He felt a throb of weeping pain.
Then the sky started to rain.
What he wanted was to hide from the parts he could no longer contain.
This is where he remained for the majority of time,
Encapsulated within the following week.
The only time he would leave his hole was to gather some more food to store in the event that he got hungry and wanted to eat.
That was it.
However,
On the morning that fell a week and a day after the disappearance of his friend,
He found himself motivated to escape into the pasture for a walk along the grass's dewy overlay.

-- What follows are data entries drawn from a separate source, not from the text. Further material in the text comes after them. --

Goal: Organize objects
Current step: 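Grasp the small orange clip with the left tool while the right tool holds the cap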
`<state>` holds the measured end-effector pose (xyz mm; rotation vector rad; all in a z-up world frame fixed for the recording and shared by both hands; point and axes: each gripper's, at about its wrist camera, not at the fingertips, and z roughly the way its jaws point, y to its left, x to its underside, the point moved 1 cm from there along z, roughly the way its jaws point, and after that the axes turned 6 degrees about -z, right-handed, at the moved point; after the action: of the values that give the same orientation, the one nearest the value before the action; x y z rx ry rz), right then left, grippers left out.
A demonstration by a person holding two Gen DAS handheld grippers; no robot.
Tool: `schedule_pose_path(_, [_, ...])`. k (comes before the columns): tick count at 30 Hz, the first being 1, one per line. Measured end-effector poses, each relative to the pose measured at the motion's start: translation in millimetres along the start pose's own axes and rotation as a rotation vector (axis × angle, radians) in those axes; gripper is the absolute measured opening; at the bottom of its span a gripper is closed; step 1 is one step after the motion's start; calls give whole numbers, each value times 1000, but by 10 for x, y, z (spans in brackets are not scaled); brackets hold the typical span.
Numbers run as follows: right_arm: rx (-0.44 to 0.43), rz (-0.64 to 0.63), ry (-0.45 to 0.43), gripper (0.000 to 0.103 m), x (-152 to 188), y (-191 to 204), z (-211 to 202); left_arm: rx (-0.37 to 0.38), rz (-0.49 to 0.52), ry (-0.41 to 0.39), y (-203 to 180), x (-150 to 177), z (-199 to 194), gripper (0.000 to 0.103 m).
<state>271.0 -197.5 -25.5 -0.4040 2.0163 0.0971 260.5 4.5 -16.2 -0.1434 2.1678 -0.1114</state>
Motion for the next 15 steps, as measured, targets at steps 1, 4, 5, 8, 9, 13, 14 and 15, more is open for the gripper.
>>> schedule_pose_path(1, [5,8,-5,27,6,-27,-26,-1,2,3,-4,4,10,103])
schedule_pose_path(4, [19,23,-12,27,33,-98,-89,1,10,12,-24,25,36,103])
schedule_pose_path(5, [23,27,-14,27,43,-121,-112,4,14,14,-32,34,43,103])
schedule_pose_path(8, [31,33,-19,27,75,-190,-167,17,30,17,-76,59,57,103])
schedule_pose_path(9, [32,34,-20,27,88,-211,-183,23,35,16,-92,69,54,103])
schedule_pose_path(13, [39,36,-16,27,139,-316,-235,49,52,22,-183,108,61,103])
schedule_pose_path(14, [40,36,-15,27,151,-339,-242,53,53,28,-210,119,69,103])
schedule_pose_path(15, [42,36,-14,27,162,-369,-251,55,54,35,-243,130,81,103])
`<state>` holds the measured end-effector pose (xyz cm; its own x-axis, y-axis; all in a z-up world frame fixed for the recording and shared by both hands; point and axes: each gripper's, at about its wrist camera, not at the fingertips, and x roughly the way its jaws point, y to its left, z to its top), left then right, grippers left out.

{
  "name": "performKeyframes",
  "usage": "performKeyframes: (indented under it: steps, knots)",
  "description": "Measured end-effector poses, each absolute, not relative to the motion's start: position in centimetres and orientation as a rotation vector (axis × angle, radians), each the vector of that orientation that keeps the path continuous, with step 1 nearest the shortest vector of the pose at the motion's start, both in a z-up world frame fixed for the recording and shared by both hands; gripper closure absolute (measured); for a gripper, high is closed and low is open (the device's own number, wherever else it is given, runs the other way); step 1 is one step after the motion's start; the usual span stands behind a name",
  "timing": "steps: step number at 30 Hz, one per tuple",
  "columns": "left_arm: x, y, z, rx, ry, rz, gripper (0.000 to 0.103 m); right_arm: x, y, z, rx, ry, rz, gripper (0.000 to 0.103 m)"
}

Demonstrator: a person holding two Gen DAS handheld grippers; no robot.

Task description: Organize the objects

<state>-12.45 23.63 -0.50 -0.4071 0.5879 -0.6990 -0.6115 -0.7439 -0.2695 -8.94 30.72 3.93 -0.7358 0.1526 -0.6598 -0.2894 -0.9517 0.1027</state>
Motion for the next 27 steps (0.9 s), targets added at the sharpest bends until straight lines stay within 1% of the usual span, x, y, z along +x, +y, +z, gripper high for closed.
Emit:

That is when he saw her again,
His secret found friend.
It couldn't be,
The rabbit spoke out toward himself,
But it was.
There she was,
Just as he had always known her to be.
Flying around,
Giggling to herself as she darted from flower to flower,
Taking in the nectar.
Butterfly,
Is that you?
The rabbit called out.
The butterfly looked over and began to head over his way.
Mr.
Rabbit?
How are you?
Yes,
It is me.
I thought you had been lost and taken away.
Taken away?
But silly rabbit,
Who would do such a thing?
I wanted to fly over to a sparkling spring.
A water spring?
You left to find water?
But butterflies don't even drink from springs.
Does that mean we can't go out and explore all of the pictures in which we think?
But you didn't tell me you were leaving.
You just left me to grieve your absence and to be alone.
Oh my.
I'm sorry,
Mr.
Rabbit.
Though I didn't believe you to be alone.
Take one look at the pasture around you.
There's so much you have with you to receive.
You didn't think your friend might also want to see the spring?
No.
I thought he did.
But you never wanted to leave.
In this conversation with the butterfly,
The rabbit began to feel angry.
All the grief that he had poured into her absence.
For what?
For her to return and not have remembered?
As if nothing had happened at all?
She enjoyed herself,
Actually.
Her time away.
When all he wanted from her was to always be there to play.
So serene.
So carefree.
She embodied everything he wished that he could be.
Onto his nose she then leapt,
Like the first time that they had met.
So close to his breath,
And yet so far from his depth,
Of which he struggled to withstand.
Did he want to be a butterfly?
Did he want to be her?
Or was being with her enough?
Subsequently in this thought,
He refocused his gaze on the creature resting on his nostrils.
Two lives as close as sweat dripping from porous skin onto a nose.
He began to feel a hurt with which he did not want to deal.
And furthermore,
Leapt over himself and opened his mouth,
Inhaling the butterfly inside of its cave as the movement was made.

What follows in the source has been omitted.